Een Poissonverdeling gebruik je als er sprake is van een uitkomst die een bepaalde kans heeft voor te komen in een zeker interval. Als je een zekere tijd wacht, dan heeft de totaaluitkomst (d.w.z. het aantal keren n dat de uitkomst voorkomt in een interval T) een Poisson-verdeling. Een goed voorbeeld is radioactief verval (overigens hoeft het interval niet over tijd te gaan; het kan ook een afstand o.i.d. zijn, zolang het maar iets continus is).

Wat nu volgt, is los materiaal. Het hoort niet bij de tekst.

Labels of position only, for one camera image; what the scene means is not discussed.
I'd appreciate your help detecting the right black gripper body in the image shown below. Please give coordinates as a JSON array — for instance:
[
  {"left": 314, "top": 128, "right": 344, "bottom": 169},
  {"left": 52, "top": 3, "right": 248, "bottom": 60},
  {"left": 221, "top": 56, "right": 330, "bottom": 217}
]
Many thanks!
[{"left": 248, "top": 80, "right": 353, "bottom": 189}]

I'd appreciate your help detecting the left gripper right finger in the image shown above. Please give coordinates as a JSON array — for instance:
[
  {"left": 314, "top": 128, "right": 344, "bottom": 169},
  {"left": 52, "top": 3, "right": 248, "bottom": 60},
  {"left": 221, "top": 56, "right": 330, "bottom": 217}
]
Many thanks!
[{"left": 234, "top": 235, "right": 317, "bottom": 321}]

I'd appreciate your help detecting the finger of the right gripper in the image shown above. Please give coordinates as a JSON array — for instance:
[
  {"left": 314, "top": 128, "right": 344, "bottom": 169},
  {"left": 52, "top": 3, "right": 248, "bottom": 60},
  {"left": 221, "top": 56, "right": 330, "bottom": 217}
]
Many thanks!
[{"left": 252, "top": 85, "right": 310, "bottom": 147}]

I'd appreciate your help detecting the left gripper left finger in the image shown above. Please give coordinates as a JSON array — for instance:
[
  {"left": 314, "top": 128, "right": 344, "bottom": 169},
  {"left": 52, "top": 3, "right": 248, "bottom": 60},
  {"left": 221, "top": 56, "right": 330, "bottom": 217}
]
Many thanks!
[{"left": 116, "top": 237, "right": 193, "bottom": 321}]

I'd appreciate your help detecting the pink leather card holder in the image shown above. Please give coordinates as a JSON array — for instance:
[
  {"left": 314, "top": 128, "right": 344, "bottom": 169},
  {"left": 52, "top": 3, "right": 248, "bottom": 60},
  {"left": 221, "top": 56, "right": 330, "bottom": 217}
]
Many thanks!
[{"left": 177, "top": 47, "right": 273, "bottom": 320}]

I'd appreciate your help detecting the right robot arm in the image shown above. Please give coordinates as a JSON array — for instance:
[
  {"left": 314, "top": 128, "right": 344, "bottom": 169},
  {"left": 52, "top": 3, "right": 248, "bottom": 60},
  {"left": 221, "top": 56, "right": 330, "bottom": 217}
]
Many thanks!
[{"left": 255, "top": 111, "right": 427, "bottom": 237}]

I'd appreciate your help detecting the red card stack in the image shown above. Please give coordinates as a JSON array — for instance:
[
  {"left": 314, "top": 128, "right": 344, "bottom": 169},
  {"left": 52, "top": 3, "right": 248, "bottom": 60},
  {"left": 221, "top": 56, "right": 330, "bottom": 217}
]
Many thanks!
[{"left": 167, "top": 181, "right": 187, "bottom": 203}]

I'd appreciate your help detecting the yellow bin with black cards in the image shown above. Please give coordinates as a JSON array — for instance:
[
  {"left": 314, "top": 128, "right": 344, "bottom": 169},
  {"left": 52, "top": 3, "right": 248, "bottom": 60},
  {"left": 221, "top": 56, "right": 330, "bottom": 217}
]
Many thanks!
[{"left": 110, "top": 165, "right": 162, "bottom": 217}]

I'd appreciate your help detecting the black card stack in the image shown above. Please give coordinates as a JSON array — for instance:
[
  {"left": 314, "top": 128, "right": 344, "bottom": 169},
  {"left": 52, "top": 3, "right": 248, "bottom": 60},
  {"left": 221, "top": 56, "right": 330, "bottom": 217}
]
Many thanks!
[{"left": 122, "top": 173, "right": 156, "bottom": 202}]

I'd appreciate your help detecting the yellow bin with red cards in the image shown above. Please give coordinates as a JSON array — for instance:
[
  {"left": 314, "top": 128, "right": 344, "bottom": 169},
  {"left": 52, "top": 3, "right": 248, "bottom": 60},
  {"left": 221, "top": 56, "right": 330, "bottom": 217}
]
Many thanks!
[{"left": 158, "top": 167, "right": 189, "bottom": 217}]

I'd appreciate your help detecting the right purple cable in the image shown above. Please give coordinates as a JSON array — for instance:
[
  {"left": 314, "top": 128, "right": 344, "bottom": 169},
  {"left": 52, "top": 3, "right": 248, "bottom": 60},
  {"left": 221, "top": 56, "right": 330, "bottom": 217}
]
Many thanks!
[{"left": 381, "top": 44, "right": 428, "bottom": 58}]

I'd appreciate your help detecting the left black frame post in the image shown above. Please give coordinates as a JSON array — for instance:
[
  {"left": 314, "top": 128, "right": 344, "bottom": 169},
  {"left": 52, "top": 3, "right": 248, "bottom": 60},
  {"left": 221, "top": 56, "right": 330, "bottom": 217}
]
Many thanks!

Het cruciale verschil is dat een binomiale verdeling slaat op *individuele* (discrete) experimentjes die je los van elkaar kunt zien maar niet verder op kunt delen, terwijl een Poissonverdeling slaat op een aaneensluiting (continuum) van mogelijke gebeurtenissen die je willekeurig ver kan ophakken in kleinere delen: een worp van een dobbelsteen bestaan niet uit twee "halve worpen", maar een tijdsinterval bestaat wel uit twee kortere intervallen. Bij de binomiaalverdeling is er sprake van een absolute kans op een uitkomst, terwijl bij de Poissonverdeling altijd sprake is van een kans *per tijdseenheid* (of iets dergelijks).
(Het gevolg hiervan is dat een poissonverdeling eigenlijk een limiet is van een binomiaalverdeling, waarbij je het experiment steeds kleiner maakt; als je deze opmerking niet snapt, dan vergeet dat maar weer.)
*: ik neem aan dat je dat bedoelt; een "binominale" verdeling ken ik niet.